• _What is required_: Top to bottom, every record is to be copied word for word.

[Dataset records]
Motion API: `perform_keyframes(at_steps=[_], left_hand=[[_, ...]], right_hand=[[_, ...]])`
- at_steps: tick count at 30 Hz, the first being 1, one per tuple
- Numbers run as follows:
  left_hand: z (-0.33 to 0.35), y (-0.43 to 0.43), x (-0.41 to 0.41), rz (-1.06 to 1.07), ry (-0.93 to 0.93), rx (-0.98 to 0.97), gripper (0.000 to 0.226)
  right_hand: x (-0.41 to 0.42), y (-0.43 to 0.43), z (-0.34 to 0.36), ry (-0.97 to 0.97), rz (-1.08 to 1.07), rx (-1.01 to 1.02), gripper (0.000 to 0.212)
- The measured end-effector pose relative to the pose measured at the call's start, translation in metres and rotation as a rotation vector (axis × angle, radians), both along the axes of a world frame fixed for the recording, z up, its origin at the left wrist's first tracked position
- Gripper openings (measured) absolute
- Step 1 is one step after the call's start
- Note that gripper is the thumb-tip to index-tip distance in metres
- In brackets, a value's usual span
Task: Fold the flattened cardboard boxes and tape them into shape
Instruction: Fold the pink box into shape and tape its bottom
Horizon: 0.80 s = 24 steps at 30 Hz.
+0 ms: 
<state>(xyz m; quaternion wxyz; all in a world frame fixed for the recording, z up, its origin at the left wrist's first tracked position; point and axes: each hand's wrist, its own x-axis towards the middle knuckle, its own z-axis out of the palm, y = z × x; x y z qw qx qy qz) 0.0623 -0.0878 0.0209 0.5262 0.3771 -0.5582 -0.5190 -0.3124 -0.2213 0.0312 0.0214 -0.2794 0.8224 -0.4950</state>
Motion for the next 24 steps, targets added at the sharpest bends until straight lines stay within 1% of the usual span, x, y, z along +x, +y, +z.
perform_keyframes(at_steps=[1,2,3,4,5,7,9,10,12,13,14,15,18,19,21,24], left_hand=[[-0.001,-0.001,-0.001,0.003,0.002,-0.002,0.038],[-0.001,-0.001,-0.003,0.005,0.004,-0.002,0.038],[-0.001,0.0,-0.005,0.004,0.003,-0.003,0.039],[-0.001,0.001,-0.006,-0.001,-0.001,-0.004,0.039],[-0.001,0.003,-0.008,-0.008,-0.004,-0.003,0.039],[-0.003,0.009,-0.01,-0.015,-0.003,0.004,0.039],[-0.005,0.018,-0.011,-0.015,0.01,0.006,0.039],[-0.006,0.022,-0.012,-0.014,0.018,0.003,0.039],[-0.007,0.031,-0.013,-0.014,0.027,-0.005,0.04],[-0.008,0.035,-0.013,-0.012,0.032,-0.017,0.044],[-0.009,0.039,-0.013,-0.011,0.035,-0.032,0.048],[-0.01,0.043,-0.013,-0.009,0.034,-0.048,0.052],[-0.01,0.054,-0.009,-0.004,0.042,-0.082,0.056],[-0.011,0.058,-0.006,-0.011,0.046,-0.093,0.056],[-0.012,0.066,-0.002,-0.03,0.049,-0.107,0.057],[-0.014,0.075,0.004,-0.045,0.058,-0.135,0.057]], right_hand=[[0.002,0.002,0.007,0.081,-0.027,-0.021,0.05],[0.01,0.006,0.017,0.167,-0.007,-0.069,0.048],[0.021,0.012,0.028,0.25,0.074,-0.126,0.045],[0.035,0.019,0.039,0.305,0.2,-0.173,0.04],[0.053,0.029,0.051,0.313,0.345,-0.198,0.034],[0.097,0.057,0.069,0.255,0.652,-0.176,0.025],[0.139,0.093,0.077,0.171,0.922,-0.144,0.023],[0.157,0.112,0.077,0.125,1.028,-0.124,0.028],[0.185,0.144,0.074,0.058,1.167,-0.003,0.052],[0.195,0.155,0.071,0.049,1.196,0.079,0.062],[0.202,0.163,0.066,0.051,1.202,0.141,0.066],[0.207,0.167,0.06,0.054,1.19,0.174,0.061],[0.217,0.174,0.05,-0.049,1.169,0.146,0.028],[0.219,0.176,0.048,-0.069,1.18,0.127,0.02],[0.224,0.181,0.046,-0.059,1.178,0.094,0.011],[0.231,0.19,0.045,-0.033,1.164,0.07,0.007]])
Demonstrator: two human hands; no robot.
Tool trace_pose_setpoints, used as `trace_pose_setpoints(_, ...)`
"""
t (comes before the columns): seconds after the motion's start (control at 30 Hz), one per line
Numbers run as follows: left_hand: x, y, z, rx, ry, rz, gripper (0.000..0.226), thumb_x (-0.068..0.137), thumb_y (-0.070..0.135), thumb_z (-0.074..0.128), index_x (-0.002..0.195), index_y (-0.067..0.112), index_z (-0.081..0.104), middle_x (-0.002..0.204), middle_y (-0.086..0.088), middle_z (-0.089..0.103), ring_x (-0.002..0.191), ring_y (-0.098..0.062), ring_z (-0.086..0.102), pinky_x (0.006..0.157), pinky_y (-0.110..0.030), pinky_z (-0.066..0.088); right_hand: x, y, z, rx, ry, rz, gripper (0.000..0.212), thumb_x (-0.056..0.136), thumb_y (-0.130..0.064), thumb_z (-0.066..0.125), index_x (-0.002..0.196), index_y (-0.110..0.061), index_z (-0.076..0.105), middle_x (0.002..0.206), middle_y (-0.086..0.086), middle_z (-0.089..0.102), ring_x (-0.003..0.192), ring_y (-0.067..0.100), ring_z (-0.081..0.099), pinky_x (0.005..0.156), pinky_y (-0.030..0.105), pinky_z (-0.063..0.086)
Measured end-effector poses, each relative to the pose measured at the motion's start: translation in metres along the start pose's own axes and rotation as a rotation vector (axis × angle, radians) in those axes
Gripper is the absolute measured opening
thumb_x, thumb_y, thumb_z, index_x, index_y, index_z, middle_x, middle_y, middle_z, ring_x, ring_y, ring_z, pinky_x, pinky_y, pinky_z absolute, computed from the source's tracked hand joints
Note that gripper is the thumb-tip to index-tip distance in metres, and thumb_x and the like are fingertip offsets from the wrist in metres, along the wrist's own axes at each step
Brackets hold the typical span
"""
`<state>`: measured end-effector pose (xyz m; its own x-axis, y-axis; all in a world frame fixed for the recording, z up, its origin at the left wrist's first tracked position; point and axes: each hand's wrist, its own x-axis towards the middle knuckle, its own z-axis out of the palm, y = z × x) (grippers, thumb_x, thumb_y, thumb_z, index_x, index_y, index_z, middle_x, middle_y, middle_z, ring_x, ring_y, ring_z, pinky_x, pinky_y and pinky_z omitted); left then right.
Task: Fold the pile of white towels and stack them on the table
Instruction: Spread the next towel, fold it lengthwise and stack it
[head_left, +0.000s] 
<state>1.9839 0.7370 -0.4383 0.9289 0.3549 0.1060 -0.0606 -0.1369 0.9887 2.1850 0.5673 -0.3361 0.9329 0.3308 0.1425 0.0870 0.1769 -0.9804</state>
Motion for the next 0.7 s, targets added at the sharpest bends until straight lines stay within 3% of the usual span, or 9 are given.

• _Answer to this exercise_:
Motion API: `perform_keyframes(at_steps=[_], left_hand=[[_, ...]], right_hand=[[_, ...]])`
- at_steps: tick count at 30 Hz, the first being 1, one per tuple
- Numbers run as follows:
  left_hand: z (-0.33 to 0.35), y (-0.43 to 0.43), x (-0.41 to 0.41), rz (-1.06 to 1.07), ry (-0.93 to 0.93), rx (-0.98 to 0.97), gripper (0.000 to 0.226)
  right_hand: x (-0.41 to 0.42), y (-0.43 to 0.43), z (-0.34 to 0.36), ry (-0.97 to 0.97), rz (-1.08 to 1.07), rx (-1.01 to 1.02), gripper (0.000 to 0.212)
- The measured end-effector pose relative to the pose measured at the call's start, translation in metres and rotation as a rotation vector (axis × angle, radians), both along the axes of a world frame fixed for the recording, z up, its origin at the left wrist's first tracked position
- Gripper openings (measured) absolute
- Step 1 is one step after the call's start
- Note that gripper is the thumb-tip to index-tip distance in metres
- In brackets, a value's usual span
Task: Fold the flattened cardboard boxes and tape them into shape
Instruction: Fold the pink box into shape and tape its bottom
Horizon: 0.80 s = 24 steps at 30 Hz.
+0 ms: 
<state>(xyz m; quaternion wxyz; all in a world frame fixed for the recording, z up, its origin at the left wrist's first tracked position; point and axes: each hand's wrist, its own x-axis towards the middle knuckle, its own z-axis out of the palm, y = z × x; x y z qw qx qy qz) 0.0623 -0.0878 0.0209 0.5262 0.3771 -0.5582 -0.5190 -0.3124 -0.2213 0.0312 0.0214 -0.2794 0.8224 -0.4950</state>
Motion for the next 24 steps, targets added at the sharpest bends until straight lines stay within 1% of the usual span, x, y, z along +x, +y, +z.
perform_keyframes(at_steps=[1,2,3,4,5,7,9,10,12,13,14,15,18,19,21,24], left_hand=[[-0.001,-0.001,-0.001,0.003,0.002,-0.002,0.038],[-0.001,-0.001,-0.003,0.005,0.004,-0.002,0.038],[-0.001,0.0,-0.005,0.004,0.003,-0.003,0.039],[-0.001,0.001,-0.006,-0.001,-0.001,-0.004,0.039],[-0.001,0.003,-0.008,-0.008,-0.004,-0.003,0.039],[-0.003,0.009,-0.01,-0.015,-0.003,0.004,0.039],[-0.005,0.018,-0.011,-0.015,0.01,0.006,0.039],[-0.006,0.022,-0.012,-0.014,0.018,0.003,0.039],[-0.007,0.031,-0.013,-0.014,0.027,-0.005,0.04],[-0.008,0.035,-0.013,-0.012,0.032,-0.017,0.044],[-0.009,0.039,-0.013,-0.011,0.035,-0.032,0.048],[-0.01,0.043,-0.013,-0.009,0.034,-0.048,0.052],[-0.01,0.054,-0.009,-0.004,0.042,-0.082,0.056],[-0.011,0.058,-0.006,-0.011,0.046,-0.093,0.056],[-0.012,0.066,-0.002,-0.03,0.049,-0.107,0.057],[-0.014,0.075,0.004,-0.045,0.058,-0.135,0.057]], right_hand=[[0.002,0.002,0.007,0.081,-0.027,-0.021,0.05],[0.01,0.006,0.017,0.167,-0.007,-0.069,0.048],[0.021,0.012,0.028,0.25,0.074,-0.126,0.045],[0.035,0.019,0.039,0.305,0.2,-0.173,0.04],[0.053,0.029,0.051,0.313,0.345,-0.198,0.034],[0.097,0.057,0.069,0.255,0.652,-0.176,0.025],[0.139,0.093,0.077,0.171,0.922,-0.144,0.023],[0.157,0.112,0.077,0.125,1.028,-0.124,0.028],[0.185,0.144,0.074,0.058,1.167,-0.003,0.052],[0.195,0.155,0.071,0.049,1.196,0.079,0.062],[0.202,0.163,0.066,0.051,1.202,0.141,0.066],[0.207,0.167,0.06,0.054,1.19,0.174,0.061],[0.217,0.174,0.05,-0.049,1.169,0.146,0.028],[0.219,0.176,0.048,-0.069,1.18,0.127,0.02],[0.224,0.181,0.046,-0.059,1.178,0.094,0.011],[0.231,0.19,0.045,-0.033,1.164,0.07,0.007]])
Demonstrator: two human hands; no robot.
Tool trace_pose_setpoints, used as `trace_pose_setpoints(_, ...)`
"""
t (comes before the columns): seconds after the motion's start (control at 30 Hz), one per line
Numbers run as follows: left_hand: x, y, z, rx, ry, rz, gripper (0.000..0.226), thumb_x (-0.068..0.137), thumb_y (-0.070..0.135), thumb_z (-0.074..0.128), index_x (-0.002..0.195), index_y (-0.067..0.112), index_z (-0.081..0.104), middle_x (-0.002..0.204), middle_y (-0.086..0.088), middle_z (-0.089..0.103), ring_x (-0.002..0.191), ring_y (-0.098..0.062), ring_z (-0.086..0.102), pinky_x (0.006..0.157), pinky_y (-0.110..0.030), pinky_z (-0.066..0.088); right_hand: x, y, z, rx, ry, rz, gripper (0.000..0.212), thumb_x (-0.056..0.136), thumb_y (-0.130..0.064), thumb_z (-0.066..0.125), index_x (-0.002..0.196), index_y (-0.110..0.061), index_z (-0.076..0.105), middle_x (0.002..0.206), middle_y (-0.086..0.086), middle_z (-0.089..0.102), ring_x (-0.003..0.192), ring_y (-0.067..0.100), ring_z (-0.081..0.099), pinky_x (0.005..0.156), pinky_y (-0.030..0.105), pinky_z (-0.063..0.086)
Measured end-effector poses, each relative to the pose measured at the motion's start: translation in metres along the start pose's own axes and rotation as a rotation vector (axis × angle, radians) in those axes
Gripper is the absolute measured opening
thumb_x, thumb_y, thumb_z, index_x, index_y, index_z, middle_x, middle_y, middle_z, ring_x, ring_y, ring_z, pinky_x, pinky_y, pinky_z absolute, computed from the source's tracked hand joints
Note that gripper is the thumb-tip to index-tip distance in metres, and thumb_x and the like are fingertip offsets from the wrist in metres, along the wrist's own axes at each step
Brackets hold the typical span
"""
`<state>`: measured end-effector pose (xyz m; its own x-axis, y-axis; all in a world frame fixed for the recording, z up, its origin at the left wrist's first tracked position; point and axes: each hand's wrist, its own x-axis towards the middle knuckle, its own z-axis out of the palm, y = z × x) (grippers, thumb_x, thumb_y, thumb_z, index_x, index_y, index_z, middle_x, middle_y, middle_z, ring_x, ring_y, ring_z, pinky_x, pinky_y and pinky_z omitted); left then right.
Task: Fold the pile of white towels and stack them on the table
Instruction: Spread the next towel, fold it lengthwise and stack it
[head_left, +0.000s] 
<state>1.9839 0.7370 -0.4383 0.9289 0.3549 0.1060 -0.0606 -0.1369 0.9887 2.1850 0.5673 -0.3361 0.9329 0.3308 0.1425 0.0870 0.1769 -0.9804</state>
Motion for the next 0.7 s, targets added at the sharpest bends until straight lines stay within 3% of the usual span, or 9 are given.

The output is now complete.